Task goal:
Every line of the material below that contains the string "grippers" must appear in the answer.

Information shown:
+ + +

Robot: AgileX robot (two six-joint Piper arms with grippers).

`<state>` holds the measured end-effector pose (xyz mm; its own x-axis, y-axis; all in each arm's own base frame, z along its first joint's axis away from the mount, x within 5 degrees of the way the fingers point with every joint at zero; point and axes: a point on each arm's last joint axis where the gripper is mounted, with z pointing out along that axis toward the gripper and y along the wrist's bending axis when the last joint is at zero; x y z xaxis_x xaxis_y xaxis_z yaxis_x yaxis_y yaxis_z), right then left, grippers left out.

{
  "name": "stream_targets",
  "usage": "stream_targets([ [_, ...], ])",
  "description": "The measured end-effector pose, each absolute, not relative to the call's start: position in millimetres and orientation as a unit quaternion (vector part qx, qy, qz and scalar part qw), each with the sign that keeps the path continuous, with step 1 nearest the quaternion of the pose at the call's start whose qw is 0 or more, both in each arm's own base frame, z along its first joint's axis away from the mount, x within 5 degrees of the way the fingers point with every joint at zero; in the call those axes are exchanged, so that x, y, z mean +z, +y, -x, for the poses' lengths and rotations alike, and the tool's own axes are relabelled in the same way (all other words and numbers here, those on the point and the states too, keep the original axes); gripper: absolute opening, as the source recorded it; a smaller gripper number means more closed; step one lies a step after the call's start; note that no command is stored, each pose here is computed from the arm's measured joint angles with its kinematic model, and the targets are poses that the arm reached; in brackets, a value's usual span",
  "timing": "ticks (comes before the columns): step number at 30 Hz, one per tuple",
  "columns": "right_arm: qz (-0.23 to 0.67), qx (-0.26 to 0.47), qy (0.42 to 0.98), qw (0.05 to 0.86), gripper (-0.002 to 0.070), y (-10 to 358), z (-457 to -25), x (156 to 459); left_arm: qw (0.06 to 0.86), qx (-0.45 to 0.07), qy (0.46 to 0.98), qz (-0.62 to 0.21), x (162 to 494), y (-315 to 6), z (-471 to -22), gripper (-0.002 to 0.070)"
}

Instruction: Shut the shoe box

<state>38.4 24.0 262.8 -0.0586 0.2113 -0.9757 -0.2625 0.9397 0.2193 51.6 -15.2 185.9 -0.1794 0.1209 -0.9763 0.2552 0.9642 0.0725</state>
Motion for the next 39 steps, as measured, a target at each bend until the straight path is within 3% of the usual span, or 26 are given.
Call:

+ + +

The answer:
Robot: AgileX robot (two six-joint Piper arms with grippers).
`<state>` holds the measured end-effector pose (xyz mm; its own x-axis, y-axis; all in each arm's own base frame, z along its first joint's axis away from the mount, x within 5 degrees of the way the fingers point with every joint at zero; point and axes: a point on each arm's last joint axis where the gripper is mounted, with z pointing out along that axis toward the gripper and y along the wrist's bending axis when the last joint is at zero; x y z xaxis_x xaxis_y xaxis_z yaxis_x yaxis_y yaxis_z), right then left, grippers left out.

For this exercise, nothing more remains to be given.